Strong evidence supports the idea that specific metabolites of estrogens, mainly catechol estrogen-3,4-quinones, can react with DNA to become endogenous initiators of breast, prostate, and other human cancers. Oxidation of the catechol estrogen metabolites 4-hydroxyestradiol (4-OHE₂) and 2-OHE₂ leads to the quinones, estradiol-3,4-quinone (E₂-3,4-Q) and estradiol-2,3-quinone (E₂-2,3-Q), respectively.

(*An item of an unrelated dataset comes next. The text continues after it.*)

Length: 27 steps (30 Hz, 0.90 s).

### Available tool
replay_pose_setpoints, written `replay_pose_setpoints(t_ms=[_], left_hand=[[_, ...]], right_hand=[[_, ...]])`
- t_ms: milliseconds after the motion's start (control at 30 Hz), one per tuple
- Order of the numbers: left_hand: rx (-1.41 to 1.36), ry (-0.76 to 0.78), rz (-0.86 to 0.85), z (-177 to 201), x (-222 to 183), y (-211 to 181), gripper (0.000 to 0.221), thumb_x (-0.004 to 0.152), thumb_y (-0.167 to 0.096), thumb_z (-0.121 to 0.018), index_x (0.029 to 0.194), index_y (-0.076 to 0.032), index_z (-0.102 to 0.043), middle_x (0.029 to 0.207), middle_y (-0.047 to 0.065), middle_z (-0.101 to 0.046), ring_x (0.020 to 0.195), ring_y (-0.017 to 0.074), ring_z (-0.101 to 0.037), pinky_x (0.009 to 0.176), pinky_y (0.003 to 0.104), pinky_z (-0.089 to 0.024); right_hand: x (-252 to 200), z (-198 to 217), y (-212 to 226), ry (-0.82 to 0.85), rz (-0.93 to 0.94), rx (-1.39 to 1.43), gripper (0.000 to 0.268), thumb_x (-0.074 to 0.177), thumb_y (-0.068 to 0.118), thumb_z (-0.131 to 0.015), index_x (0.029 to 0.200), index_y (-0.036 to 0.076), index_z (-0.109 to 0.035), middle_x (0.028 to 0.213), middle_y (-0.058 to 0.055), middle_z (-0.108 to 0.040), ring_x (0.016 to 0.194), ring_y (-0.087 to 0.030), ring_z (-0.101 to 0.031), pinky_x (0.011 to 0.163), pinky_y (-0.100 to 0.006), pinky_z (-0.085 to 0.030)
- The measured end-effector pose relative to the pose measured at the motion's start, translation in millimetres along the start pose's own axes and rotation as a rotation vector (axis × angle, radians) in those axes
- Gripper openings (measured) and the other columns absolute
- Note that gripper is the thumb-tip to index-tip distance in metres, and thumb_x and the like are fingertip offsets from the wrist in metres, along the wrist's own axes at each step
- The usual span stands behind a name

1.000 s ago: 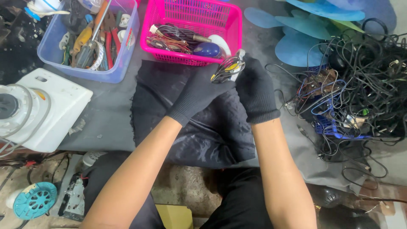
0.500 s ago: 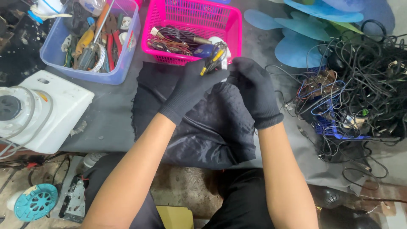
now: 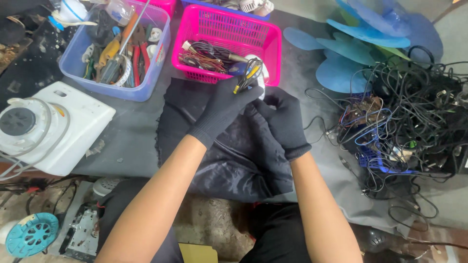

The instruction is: Untangling and sorting a large pile of electronic cables and wires on a workbench

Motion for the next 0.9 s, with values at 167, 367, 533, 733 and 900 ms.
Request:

The reaction of E₂-3,4-Q with DNA affords predominantly the depurinating adducts 4-OHE₂-1-N3Ade and 4-OHE₂-1-N7Gua, whereas the reaction of E₂-2,3-Q with DNA yields the newly synthesized depurinating adduct 2-OHE₂-6-N3Ade. The N3Ade adducts are lost from DNA by rapid depurination, while the N7Gua adduct is lost from DNA with a half-life of ∼3 h at 37 °C. To compare the relative reactivity of E₂-3,4-Q and E₂-2,3-Q, the compounds were reacted individually with DNA for 0.5−20 h at 37 °C, as well as in mixtures (3:1, 1:1, 1:3, and 5:95) for 10 h at 37 °C. Depurinating and stable adducts were analyzed. In similar experiments, the relative reactivity of 4-OHE₂ and 2-OHE₂ with DNA was determined after activation by lactoperoxidase, tyrosinase, prostaglandin H synthase (PHS), or 3-methylcholanthrene-induced rat liver microsomes. Starting with the quinones, the levels of depurinating adducts formed from E₂-3,4-Q were much higher than that of the depurinating adduct from E₂-2,3-Q. Similar results were obtained with lactoperoxidase or tyrosinase-catalyzed oxidation of 4-OHE₂ and 2-OHE₂, whereas with activation by PHS or microsomes, a relatively higher amount of the depurinating adduct from E₂-2,3-Q was detected. These results demonstrate that the E₂-3,4-Q is much more reactive with DNA than E₂-2,3-Q. The relative reactivities of E₂-3,4-Q and E₂-2,3-Q to form depurinating adducts correlate with the carcinogenicity, mutagenicity, and cell-transforming activity of their precursors, the catechol estrogens 4-OHE₂ and 2-OHE₂. This is essential information for understanding the cancer risk posed by oxidation of the two catechol estrogens.